Data cubes can be reduced over the space and time dimensions. The reduce_time() function applies one or more reducer functions over pixel time series, producing a single (multiband) result image, whereas reduce_space() reduces time slices in the cube to single values (per band), resulting in a single (multiband) time series.

The example below derives median NDVI values over all pixel time series.

raster_cube(L8.col, v.subarea.100m, mask=L8.clear_mask) %>%
  select_bands(c("B04","B05")) %>%
  apply_pixel("(B05-B04)/(B05+B04)", names = "NDVI", keep_bands=FALSE) %>%
  reduce_time("median(NDVI)") %>%
  plot(col=ndvi.col, nbreaks=100, zlim=c(-0.3,1), key.pos = 1)

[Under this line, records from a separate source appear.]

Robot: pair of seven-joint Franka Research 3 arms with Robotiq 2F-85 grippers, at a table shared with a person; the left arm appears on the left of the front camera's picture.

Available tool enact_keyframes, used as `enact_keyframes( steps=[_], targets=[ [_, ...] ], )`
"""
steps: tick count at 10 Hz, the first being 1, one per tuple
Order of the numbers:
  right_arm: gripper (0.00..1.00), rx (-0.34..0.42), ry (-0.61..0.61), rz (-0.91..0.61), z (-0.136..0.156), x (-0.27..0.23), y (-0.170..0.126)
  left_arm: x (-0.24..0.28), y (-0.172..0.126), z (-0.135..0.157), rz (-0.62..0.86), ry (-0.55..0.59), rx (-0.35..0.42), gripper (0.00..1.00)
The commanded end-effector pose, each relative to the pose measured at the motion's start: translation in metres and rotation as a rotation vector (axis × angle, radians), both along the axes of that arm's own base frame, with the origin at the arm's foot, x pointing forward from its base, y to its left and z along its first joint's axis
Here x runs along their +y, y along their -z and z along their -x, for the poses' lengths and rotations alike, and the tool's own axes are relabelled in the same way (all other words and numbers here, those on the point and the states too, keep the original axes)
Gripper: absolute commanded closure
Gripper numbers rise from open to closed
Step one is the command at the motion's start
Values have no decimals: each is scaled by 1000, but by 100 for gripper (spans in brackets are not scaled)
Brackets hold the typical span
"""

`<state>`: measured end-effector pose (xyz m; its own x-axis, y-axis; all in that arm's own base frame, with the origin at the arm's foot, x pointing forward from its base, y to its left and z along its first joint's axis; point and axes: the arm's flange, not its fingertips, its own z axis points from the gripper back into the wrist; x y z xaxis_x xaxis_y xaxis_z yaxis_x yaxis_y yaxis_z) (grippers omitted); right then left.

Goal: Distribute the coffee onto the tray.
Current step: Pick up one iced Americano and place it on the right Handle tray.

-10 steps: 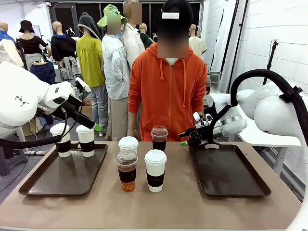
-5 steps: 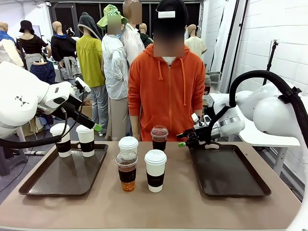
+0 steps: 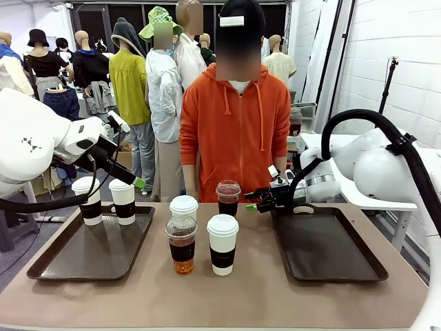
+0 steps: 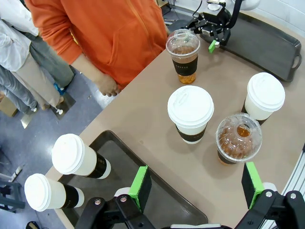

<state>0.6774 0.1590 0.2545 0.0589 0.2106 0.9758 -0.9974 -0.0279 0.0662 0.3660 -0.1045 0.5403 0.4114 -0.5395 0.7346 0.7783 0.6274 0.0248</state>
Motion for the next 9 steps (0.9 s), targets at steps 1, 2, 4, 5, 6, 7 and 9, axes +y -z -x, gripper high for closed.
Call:
enact_keyframes(
  steps=[1, 2, 4, 5, 6, 7, 9],
  targets=[
    [0, 12, -31, -28, -12, 11, 4, 2, 2, 0, 14, 9, 5, 0],
    [0, 18, -42, -29, -12, 16, 6, 2, 2, 0, 14, 9, 5, 0],
    [0, 22, -56, -33, -12, 24, 7, 2, 2, 0, 14, 9, 5, 0],
    [0, 28, -67, -35, -12, 27, 8, 2, 2, 0, 14, 9, 5, 0],
    [0, 27, -68, -37, -12, 29, 9, 2, 2, 0, 14, 9, 5, 0],
    [0, 33, -69, -38, -13, 31, 11, 2, 2, 0, 14, 9, 5, 0],
    [0, 40, -83, -37, -13, 36, 14, 2, 2, 0, 14, 9, 5, 0]
  ],
)
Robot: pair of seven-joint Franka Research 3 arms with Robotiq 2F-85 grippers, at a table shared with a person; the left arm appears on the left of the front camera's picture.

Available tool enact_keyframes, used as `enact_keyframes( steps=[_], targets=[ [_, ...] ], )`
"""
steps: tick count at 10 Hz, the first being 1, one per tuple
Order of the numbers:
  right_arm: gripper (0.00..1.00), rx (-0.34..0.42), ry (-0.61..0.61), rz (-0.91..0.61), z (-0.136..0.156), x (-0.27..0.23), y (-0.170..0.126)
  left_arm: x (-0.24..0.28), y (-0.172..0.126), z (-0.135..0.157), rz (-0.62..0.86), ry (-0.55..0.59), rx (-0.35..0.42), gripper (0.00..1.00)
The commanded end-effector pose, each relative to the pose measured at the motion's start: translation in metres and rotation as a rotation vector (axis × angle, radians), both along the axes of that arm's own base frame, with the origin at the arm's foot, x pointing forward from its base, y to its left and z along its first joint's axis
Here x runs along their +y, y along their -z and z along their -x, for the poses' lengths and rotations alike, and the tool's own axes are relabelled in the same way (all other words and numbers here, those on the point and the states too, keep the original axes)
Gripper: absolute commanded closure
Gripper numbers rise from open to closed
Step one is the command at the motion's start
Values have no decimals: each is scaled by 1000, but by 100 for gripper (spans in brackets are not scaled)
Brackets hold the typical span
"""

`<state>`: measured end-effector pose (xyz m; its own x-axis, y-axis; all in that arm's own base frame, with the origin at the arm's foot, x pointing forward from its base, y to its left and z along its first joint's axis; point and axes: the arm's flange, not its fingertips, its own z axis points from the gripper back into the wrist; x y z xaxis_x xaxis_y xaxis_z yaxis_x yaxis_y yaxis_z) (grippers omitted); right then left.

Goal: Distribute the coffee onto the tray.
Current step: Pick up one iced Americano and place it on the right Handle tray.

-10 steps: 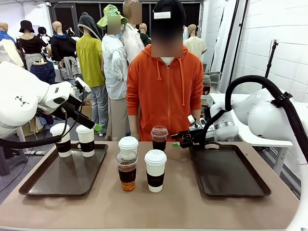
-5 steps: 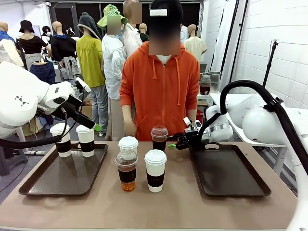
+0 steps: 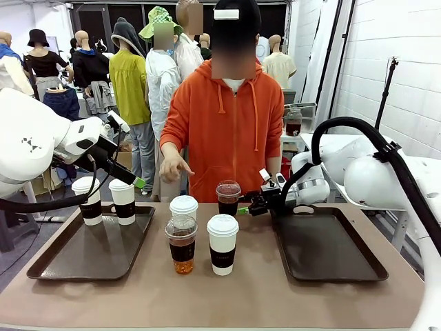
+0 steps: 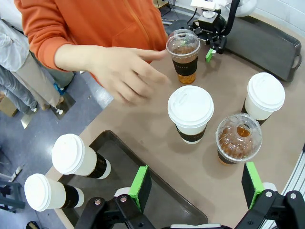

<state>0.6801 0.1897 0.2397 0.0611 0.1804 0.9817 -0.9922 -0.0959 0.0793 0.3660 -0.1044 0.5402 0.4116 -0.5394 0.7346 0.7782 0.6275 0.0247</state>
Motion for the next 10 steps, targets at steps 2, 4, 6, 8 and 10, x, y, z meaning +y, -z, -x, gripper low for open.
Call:
enact_keyframes(
  steps=[2, 4, 6, 8, 10],
  targets=[
    [0, 27, -29, -5, -12, 12, 1, 2, 2, 0, 14, 9, 5, 0],
    [0, 38, -53, -9, -13, 22, 3, 2, 2, 0, 14, 9, 5, 0],
    [0, 40, -72, -10, -15, 29, 3, 2, 2, 0, 14, 9, 5, 0],
    [0, 50, -79, -3, -16, 35, 5, 2, 2, 0, 14, 9, 5, 0],
    [0, 62, -75, 3, -19, 43, 7, 2, 2, 0, 14, 9, 5, 0]
  ],
)
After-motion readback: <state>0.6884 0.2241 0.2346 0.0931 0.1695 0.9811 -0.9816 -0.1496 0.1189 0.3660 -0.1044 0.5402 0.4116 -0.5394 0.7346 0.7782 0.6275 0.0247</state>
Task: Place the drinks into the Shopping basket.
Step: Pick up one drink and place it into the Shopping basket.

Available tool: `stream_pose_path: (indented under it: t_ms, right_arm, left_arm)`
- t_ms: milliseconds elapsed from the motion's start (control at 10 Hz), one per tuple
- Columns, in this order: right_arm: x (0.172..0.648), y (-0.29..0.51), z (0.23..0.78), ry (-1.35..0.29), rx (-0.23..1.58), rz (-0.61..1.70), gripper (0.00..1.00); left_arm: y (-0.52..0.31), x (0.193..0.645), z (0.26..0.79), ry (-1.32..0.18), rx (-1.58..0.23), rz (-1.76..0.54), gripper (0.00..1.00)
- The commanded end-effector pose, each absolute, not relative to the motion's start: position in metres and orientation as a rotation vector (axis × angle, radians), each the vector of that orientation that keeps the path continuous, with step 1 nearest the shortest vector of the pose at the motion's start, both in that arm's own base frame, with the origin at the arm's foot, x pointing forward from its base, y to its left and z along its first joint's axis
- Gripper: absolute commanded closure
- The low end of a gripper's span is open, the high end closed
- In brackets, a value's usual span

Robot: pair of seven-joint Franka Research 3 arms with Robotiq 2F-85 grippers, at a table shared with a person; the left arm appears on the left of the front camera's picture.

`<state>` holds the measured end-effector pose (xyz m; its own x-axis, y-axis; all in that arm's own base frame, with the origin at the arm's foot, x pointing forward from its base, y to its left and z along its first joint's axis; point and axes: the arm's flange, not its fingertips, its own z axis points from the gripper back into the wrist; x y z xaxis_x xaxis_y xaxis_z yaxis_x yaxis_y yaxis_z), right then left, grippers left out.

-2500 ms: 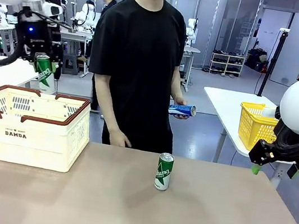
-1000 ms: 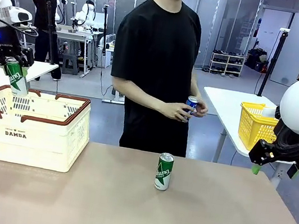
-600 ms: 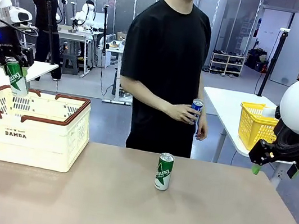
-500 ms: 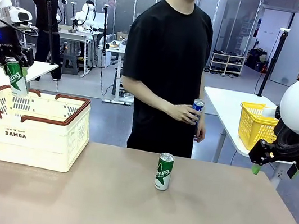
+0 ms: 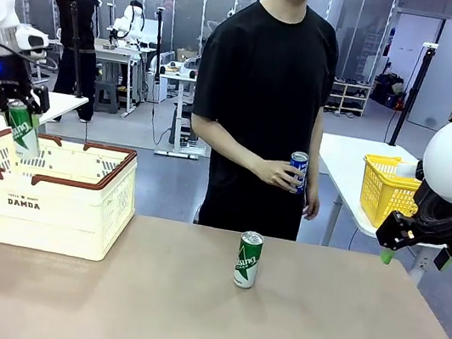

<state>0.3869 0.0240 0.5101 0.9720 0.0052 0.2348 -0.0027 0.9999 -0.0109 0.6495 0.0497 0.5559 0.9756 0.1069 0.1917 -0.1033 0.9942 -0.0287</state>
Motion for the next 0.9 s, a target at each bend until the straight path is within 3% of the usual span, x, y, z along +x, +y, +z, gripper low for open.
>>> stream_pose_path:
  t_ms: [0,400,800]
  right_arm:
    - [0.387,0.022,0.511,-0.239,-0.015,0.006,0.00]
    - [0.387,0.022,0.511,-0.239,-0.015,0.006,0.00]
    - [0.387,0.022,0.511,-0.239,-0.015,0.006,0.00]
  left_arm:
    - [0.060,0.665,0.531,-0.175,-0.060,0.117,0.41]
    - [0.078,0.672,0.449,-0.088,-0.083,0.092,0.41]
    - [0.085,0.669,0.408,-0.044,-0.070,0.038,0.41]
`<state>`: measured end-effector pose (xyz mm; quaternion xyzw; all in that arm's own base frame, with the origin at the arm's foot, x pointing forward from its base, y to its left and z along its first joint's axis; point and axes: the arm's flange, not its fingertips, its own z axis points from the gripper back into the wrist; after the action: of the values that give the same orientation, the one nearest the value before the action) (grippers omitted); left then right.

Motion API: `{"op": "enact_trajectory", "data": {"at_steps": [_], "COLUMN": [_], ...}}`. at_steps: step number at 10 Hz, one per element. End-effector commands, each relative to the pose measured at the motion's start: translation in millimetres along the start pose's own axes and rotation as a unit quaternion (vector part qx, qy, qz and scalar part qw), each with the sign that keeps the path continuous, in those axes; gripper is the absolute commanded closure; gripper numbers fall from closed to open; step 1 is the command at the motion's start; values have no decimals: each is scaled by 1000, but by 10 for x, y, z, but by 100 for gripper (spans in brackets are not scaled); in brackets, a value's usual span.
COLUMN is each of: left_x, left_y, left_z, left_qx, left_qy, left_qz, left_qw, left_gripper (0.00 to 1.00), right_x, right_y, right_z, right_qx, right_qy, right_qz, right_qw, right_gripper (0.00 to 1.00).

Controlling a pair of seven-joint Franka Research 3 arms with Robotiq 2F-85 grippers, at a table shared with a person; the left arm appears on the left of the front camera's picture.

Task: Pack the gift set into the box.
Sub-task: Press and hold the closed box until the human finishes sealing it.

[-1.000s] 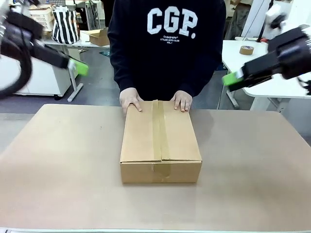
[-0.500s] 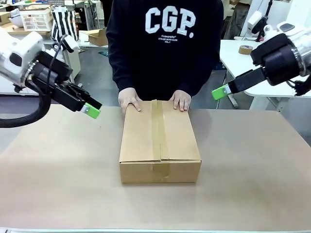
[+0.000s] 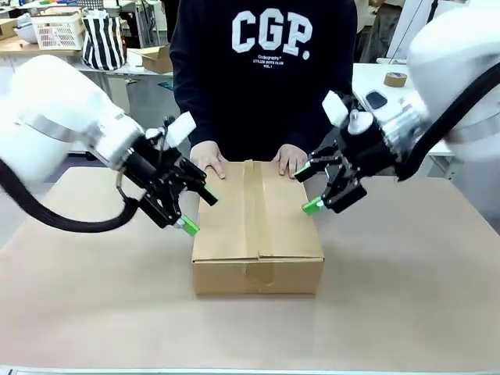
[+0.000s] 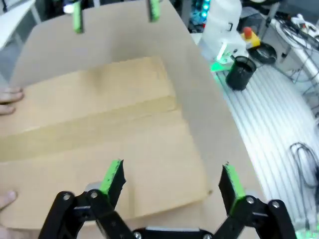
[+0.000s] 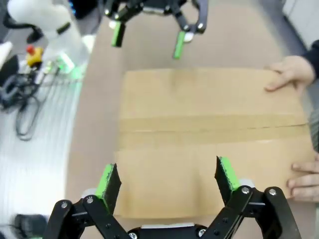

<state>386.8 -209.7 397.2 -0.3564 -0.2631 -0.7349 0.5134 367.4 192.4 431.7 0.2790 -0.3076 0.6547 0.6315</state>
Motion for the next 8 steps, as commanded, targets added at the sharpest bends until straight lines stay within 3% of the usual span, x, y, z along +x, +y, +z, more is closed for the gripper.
{"op": "enact_trajectory", "data": {"at_steps": [1, 3, 4, 6, 8], "left_x": [-350, -461, -517, -574, -621], "left_y": [270, 306, 329, 363, 392], "left_z": [8, -14, -43, -61, -165], "left_qx": [-21, -3, 19, 64, 58], "left_qy": [-62, -97, -115, -138, -134], "left_qz": [9, 42, 60, 67, 66], "left_qw": [998, 994, 991, 986, 987], "left_gripper": [0, 0, 0, 0, 0], "right_x": [-389, -673, -816, -844, -902], "right_y": [-256, -320, -374, -389, -409], "right_z": [-281, -449, -581, -638, -665], "right_qx": [-7, -29, 1, 14, 18], "right_qy": [-96, -125, -148, -158, -159], "right_qz": [50, 42, 15, 6, -15], "right_qw": [994, 991, 989, 987, 987], "right_gripper": [0, 0, 0, 0, 0]}}
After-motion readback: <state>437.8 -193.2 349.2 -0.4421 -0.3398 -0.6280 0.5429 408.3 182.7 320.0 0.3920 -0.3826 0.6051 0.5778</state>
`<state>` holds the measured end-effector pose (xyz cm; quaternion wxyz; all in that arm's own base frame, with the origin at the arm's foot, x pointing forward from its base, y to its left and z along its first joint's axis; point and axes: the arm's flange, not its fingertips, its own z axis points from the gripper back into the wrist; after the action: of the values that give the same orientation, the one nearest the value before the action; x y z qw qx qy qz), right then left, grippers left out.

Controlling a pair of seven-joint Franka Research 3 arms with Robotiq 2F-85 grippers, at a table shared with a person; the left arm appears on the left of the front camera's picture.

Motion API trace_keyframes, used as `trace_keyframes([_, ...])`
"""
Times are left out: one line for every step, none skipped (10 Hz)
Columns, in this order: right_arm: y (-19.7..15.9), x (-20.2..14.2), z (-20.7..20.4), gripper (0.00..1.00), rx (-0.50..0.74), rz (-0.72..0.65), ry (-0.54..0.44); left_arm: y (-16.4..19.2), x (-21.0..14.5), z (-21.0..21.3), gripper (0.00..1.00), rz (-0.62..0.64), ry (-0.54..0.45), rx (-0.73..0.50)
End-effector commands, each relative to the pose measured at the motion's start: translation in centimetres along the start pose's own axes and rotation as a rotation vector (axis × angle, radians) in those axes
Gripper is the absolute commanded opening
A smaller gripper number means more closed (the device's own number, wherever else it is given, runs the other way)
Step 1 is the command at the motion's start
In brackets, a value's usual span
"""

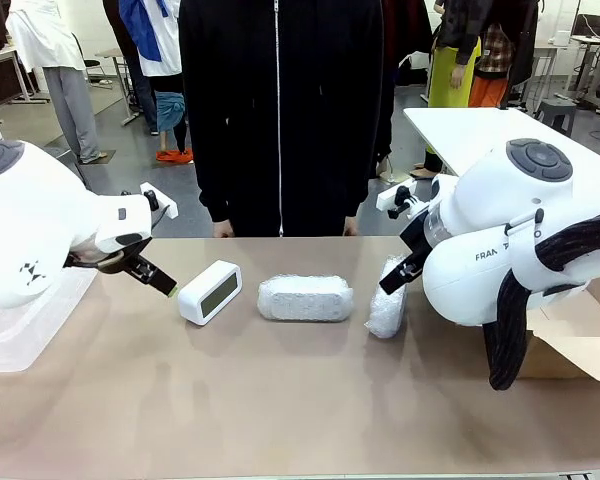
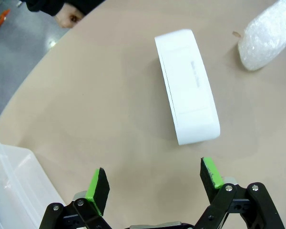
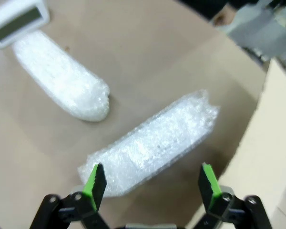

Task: Separate and place wrapped and unwrapped clocks.
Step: Pick up the Digital clock indicated by the person.

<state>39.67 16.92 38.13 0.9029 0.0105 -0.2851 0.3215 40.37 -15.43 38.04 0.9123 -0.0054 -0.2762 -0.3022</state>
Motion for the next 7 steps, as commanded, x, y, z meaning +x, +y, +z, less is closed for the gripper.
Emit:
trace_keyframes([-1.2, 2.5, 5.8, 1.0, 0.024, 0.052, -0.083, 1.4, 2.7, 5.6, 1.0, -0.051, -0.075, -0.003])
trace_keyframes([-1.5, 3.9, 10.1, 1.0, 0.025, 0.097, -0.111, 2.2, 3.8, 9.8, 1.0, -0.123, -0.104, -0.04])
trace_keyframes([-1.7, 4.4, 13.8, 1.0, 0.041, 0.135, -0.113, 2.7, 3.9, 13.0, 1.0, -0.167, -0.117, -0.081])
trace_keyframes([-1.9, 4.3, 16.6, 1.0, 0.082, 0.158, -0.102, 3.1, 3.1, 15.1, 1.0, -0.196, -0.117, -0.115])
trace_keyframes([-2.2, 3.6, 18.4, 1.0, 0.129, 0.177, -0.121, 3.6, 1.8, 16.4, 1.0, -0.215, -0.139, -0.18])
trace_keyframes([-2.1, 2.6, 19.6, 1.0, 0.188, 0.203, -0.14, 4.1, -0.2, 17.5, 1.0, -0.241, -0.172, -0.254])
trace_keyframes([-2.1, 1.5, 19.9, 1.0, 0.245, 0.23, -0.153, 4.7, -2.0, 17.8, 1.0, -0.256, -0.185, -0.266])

Possible reducers include "min", "mean", "median", "max", "count" (count non-missing values), "sum", "var" (variance), and "sd" (standard deviation). Reducer expressions are always given as a string starting with the reducer name followed by the band name in parentheses. Notice that it is not possible to apply more complex arithmetic expressions here. It is however possible to mix reducers and bands:

raster_cube(L8.col, v.subarea.100m, mask=L8.clear_mask) %>%
  select_bands(c("B04","B05")) %>%
  apply_pixel("(B05-B04)/(B05+B04)", names = "NDVI", keep_bands=TRUE) %>%
  reduce_time("median(NDVI)", "mean(NDVI)","max(B05)")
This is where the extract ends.